## ABOUT THIS EXERCISE:
All records are to be retyped faithfully and completely.

## DATASET ENTRIES:
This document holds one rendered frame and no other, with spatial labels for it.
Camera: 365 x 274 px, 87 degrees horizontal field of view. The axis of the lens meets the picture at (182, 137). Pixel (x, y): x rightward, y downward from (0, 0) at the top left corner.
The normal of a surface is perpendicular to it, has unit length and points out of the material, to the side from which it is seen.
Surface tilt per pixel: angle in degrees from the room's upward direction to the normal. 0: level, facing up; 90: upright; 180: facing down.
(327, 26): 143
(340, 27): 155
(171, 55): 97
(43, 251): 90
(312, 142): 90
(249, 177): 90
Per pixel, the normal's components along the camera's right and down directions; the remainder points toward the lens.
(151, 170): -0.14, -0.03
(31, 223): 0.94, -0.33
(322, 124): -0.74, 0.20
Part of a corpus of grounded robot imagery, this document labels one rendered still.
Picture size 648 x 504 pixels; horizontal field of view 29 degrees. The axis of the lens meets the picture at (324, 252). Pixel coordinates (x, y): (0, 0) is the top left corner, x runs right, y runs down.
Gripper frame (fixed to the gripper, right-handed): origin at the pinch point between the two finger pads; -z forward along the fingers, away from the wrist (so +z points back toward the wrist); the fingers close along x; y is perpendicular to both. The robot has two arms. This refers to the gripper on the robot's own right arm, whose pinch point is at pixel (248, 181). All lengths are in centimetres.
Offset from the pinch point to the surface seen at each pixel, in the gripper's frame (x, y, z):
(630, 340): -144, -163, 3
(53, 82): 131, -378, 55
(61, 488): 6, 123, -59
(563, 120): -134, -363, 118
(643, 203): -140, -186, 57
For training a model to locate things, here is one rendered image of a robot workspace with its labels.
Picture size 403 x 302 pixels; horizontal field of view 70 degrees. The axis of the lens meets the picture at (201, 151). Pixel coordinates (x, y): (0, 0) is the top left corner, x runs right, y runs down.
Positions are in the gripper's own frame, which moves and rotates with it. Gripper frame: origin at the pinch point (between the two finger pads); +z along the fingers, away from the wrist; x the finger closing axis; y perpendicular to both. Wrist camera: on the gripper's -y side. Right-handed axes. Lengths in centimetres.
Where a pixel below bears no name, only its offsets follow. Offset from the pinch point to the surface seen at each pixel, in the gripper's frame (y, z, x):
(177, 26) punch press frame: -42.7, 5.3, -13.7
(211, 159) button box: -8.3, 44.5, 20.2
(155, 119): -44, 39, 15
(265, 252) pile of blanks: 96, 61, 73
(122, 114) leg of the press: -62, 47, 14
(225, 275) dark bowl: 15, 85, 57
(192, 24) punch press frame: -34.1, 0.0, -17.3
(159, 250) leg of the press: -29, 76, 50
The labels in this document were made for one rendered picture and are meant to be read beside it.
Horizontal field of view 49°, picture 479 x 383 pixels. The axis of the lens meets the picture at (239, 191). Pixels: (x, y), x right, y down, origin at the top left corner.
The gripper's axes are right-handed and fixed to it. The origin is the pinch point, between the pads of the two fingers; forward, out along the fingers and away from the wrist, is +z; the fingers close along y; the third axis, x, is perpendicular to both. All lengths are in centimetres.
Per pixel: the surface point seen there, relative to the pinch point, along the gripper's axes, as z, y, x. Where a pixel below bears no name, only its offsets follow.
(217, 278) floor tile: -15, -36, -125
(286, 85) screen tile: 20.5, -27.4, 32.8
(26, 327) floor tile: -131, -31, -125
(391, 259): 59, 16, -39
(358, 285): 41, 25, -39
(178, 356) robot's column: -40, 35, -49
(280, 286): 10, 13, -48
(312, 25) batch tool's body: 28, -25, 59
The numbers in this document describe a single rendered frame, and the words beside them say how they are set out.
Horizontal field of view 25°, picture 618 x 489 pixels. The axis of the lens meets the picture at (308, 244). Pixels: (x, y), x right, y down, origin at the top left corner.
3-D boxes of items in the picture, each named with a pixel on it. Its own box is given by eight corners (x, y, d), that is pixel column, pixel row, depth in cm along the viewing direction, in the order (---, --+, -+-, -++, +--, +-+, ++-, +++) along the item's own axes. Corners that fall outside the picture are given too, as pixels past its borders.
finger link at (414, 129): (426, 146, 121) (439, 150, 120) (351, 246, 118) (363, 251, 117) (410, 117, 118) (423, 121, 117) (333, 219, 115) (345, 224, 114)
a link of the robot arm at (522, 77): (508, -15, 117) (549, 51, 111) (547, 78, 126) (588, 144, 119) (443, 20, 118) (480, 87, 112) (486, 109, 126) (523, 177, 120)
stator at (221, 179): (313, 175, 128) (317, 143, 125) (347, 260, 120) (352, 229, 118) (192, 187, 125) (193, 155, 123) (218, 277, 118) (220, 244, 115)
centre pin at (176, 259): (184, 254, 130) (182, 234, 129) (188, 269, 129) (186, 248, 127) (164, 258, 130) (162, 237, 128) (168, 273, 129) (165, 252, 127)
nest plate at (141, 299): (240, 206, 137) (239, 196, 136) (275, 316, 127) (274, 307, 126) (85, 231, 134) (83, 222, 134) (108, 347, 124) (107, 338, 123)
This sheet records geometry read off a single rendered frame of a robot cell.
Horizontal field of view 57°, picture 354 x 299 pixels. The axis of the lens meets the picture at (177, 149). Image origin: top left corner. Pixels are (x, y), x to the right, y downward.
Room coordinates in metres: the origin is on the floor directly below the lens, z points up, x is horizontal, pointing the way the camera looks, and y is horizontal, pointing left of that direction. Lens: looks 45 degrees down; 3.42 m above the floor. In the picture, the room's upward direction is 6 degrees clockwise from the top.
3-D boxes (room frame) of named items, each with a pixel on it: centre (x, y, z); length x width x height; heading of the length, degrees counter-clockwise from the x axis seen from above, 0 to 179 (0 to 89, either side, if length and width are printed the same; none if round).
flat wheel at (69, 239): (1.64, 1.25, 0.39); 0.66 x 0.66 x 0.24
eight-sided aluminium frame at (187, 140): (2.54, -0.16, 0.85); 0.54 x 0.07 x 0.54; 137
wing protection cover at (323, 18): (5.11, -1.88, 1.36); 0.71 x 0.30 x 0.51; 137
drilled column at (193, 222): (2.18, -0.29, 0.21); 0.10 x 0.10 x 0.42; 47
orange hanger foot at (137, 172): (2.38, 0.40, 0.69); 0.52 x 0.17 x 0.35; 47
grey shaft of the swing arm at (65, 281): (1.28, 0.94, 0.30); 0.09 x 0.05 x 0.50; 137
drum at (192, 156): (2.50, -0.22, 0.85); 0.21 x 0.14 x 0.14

## SOLUTION TO THIS TASK:
This document holds one rendered frame and no other, with spatial labels for it.
Camera: 365 x 274 px, 87 degrees horizontal field of view. The axis of the lens meets the picture at (182, 137). Pixel (x, y): x rightward, y downward from (0, 0) at the top left corner.
The normal of a surface is perpendicular to it, has unit length and points out of the material, to the side from which it is seen.
Surface tilt per pixel: angle in degrees from the room's upward direction to the normal. 0: level, facing up; 90: upright; 180: facing down.
(327, 26): 143
(340, 27): 155
(171, 55): 97
(43, 251): 90
(312, 142): 90
(249, 177): 90
Per pixel, the normal's components along the camera's right and down directions; the remainder points toward the lens.
(151, 170): -0.14, -0.03
(31, 223): 0.94, -0.33
(322, 124): -0.74, 0.20
Part of a corpus of grounded robot imagery, this document labels one rendered still.
Picture size 648 x 504 pixels; horizontal field of view 29 degrees. The axis of the lens meets the picture at (324, 252). Pixel coordinates (x, y): (0, 0) is the top left corner, x runs right, y runs down.
Gripper frame (fixed to the gripper, right-handed): origin at the pinch point between the two finger pads; -z forward along the fingers, away from the wrist (so +z points back toward the wrist); the fingers close along x; y is perpendicular to both. The robot has two arms. This refers to the gripper on the robot's own right arm, whose pinch point is at pixel (248, 181). All lengths are in centimetres.
Offset from the pinch point to the surface seen at each pixel, in the gripper's frame (x, y, z):
(630, 340): -144, -163, 3
(53, 82): 131, -378, 55
(61, 488): 6, 123, -59
(563, 120): -134, -363, 118
(643, 203): -140, -186, 57
For training a model to locate things, here is one rendered image of a robot workspace with its labels.
Picture size 403 x 302 pixels; horizontal field of view 70 degrees. The axis of the lens meets the picture at (201, 151). Pixel coordinates (x, y): (0, 0) is the top left corner, x runs right, y runs down.
Positions are in the gripper's own frame, which moves and rotates with it. Gripper frame: origin at the pinch point (between the two finger pads); +z along the fingers, away from the wrist; x the finger closing axis; y perpendicular to both. Wrist camera: on the gripper's -y side. Right-handed axes. Lengths in centimetres.
Where a pixel below bears no name, only its offsets follow. Offset from the pinch point to the surface seen at each pixel, in the gripper's frame (y, z, x):
(177, 26) punch press frame: -42.7, 5.3, -13.7
(211, 159) button box: -8.3, 44.5, 20.2
(155, 119): -44, 39, 15
(265, 252) pile of blanks: 96, 61, 73
(122, 114) leg of the press: -62, 47, 14
(225, 275) dark bowl: 15, 85, 57
(192, 24) punch press frame: -34.1, 0.0, -17.3
(159, 250) leg of the press: -29, 76, 50
The labels in this document were made for one rendered picture and are meant to be read beside it.
Horizontal field of view 49°, picture 479 x 383 pixels. The axis of the lens meets the picture at (239, 191). Pixels: (x, y), x right, y down, origin at the top left corner.
The gripper's axes are right-handed and fixed to it. The origin is the pinch point, between the pads of the two fingers; forward, out along the fingers and away from the wrist, is +z; the fingers close along y; the third axis, x, is perpendicular to both. All lengths are in centimetres.
Per pixel: the surface point seen there, relative to the pinch point, along the gripper's axes, as z, y, x. Where a pixel below bears no name, only its offsets follow.
(217, 278) floor tile: -15, -36, -125
(286, 85) screen tile: 20.5, -27.4, 32.8
(26, 327) floor tile: -131, -31, -125
(391, 259): 59, 16, -39
(358, 285): 41, 25, -39
(178, 356) robot's column: -40, 35, -49
(280, 286): 10, 13, -48
(312, 25) batch tool's body: 28, -25, 59
The numbers in this document describe a single rendered frame, and the words beside them say how they are set out.
Horizontal field of view 25°, picture 618 x 489 pixels. The axis of the lens meets the picture at (308, 244). Pixels: (x, y), x right, y down, origin at the top left corner.
3-D boxes of items in the picture, each named with a pixel on it. Its own box is given by eight corners (x, y, d), that is pixel column, pixel row, depth in cm along the viewing direction, in the order (---, --+, -+-, -++, +--, +-+, ++-, +++) along the item's own axes. Corners that fall outside the picture are given too, as pixels past its borders.
finger link at (414, 129): (426, 146, 121) (439, 150, 120) (351, 246, 118) (363, 251, 117) (410, 117, 118) (423, 121, 117) (333, 219, 115) (345, 224, 114)
a link of the robot arm at (522, 77): (508, -15, 117) (549, 51, 111) (547, 78, 126) (588, 144, 119) (443, 20, 118) (480, 87, 112) (486, 109, 126) (523, 177, 120)
stator at (221, 179): (313, 175, 128) (317, 143, 125) (347, 260, 120) (352, 229, 118) (192, 187, 125) (193, 155, 123) (218, 277, 118) (220, 244, 115)
centre pin at (176, 259): (184, 254, 130) (182, 234, 129) (188, 269, 129) (186, 248, 127) (164, 258, 130) (162, 237, 128) (168, 273, 129) (165, 252, 127)
nest plate at (141, 299): (240, 206, 137) (239, 196, 136) (275, 316, 127) (274, 307, 126) (85, 231, 134) (83, 222, 134) (108, 347, 124) (107, 338, 123)
This sheet records geometry read off a single rendered frame of a robot cell.
Horizontal field of view 57°, picture 354 x 299 pixels. The axis of the lens meets the picture at (177, 149). Image origin: top left corner. Pixels are (x, y), x to the right, y downward.
Room coordinates in metres: the origin is on the floor directly below the lens, z points up, x is horizontal, pointing the way the camera looks, and y is horizontal, pointing left of that direction. Lens: looks 45 degrees down; 3.42 m above the floor. In the picture, the room's upward direction is 6 degrees clockwise from the top.
3-D boxes (room frame) of named items, each with a pixel on it: centre (x, y, z); length x width x height; heading of the length, degrees counter-clockwise from the x axis seen from above, 0 to 179 (0 to 89, either side, if length and width are printed the same; none if round).
flat wheel at (69, 239): (1.64, 1.25, 0.39); 0.66 x 0.66 x 0.24
eight-sided aluminium frame at (187, 140): (2.54, -0.16, 0.85); 0.54 x 0.07 x 0.54; 137
wing protection cover at (323, 18): (5.11, -1.88, 1.36); 0.71 x 0.30 x 0.51; 137
drilled column at (193, 222): (2.18, -0.29, 0.21); 0.10 x 0.10 x 0.42; 47
orange hanger foot at (137, 172): (2.38, 0.40, 0.69); 0.52 x 0.17 x 0.35; 47
grey shaft of the swing arm at (65, 281): (1.28, 0.94, 0.30); 0.09 x 0.05 x 0.50; 137
drum at (192, 156): (2.50, -0.22, 0.85); 0.21 x 0.14 x 0.14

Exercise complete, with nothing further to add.